Calreticulin binds to gentamicin and reduces drug-induced ototoxicity

Abstract

Aminoglycosides like gentamicin are among the most commonly used antibiotics in clinical practice and are essential for treating life-threatening tuberculosis and Gram-negative bacterial infections. However, aminoglycosides are also nephrotoxic and ototoxic. Although a number of mechanisms have been proposed, it is still unclear how aminoglycosides induce cell death in auditory sensory epithelia and subsequent deafness. Aminoglycosides bind to various intracellular molecules, such as RNA and phosphoinositides.
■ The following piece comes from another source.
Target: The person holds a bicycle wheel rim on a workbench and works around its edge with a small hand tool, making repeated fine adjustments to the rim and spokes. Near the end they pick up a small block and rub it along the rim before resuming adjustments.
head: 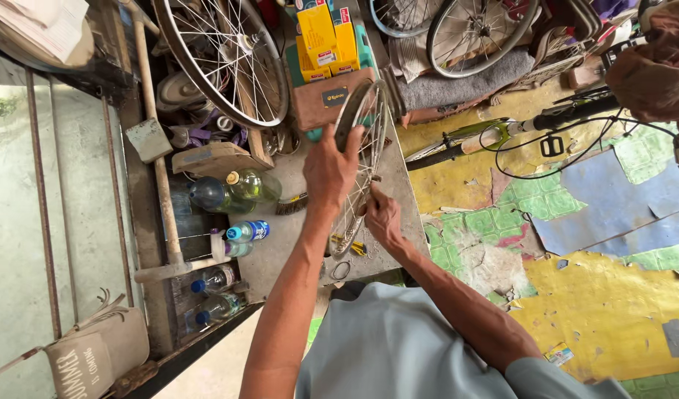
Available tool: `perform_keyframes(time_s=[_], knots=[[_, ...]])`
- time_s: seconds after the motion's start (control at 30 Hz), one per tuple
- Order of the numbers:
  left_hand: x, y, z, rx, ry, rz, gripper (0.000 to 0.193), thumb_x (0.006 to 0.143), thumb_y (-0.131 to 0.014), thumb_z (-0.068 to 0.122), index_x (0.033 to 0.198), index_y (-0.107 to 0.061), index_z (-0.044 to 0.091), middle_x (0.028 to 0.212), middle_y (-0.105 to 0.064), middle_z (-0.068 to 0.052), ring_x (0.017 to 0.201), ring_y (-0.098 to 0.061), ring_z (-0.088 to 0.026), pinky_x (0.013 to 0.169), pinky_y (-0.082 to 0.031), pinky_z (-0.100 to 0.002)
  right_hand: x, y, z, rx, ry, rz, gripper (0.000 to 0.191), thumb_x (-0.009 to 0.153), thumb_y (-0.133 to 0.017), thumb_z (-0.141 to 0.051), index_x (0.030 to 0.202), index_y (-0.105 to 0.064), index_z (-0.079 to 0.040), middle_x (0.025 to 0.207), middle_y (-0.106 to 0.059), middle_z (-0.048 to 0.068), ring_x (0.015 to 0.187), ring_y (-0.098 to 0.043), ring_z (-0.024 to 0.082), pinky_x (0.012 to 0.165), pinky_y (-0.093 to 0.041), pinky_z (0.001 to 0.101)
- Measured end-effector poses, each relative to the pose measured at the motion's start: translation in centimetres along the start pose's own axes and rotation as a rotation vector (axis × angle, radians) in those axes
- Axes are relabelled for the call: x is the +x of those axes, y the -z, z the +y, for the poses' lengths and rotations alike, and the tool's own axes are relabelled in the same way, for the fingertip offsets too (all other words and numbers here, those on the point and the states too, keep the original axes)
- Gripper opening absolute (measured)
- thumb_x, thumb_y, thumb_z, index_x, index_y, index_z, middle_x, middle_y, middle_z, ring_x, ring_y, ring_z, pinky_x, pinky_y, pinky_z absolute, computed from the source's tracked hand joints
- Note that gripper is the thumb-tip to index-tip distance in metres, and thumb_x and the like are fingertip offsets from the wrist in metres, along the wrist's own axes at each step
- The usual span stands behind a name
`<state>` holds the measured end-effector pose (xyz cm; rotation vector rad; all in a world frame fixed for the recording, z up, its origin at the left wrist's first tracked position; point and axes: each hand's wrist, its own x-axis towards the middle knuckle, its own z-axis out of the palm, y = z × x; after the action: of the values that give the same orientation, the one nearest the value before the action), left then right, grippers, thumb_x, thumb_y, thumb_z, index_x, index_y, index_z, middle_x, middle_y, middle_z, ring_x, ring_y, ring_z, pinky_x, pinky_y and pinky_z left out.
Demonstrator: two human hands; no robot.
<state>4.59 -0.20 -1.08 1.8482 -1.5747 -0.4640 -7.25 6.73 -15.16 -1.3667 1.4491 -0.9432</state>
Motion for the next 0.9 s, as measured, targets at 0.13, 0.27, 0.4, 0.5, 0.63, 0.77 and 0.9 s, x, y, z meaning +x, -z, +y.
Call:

We hypothesized that aminoglycosides, based on their tissue-specific susceptibility, also bind to intracellular proteins that play a role in drug-induced ototoxicity. By conjugating an aminoglycoside, gentamicin, to agarose beads and conducting a gentamicin-agarose pull-down assay, we have isolated gentamicin-binding proteins (GBPs) from immortalized cells of mouse organ of Corti, HEI-OC1. Mass spectrometry identified calreticulin (CRT) as a GBP. Immunofluorescence revealed that CRT expression is concentrated in strial marginal cells and hair cell stereocilia, primary locations of drug uptake and cytotoxicity in the cochlea. In HEI-OC1 cells treated with gentamicin, reduction of CRT expression using small interfering RNA (siRNA) reduced intracellular drug levels. CRT-deficient mouse embryonic fibroblast (MEF) cells as well as CRT siRNA-transfected wild-type MEFs also had reduced cell viability after gentamicin treatment. A pull-down assay using deletion mutants of CRT determined that the carboxyl C-domain of CRT binds to gentamicin. HeLa cells transfected with CRT C-domain deletion mutant construct were more susceptible to gentamicin-induced cytotoxicity compared with cells transfected with full-length CRT or other deletion mutants. Therefore, we conclude that CRT binding to gentamicin is protective against gentamicin-induced cytotoxicity.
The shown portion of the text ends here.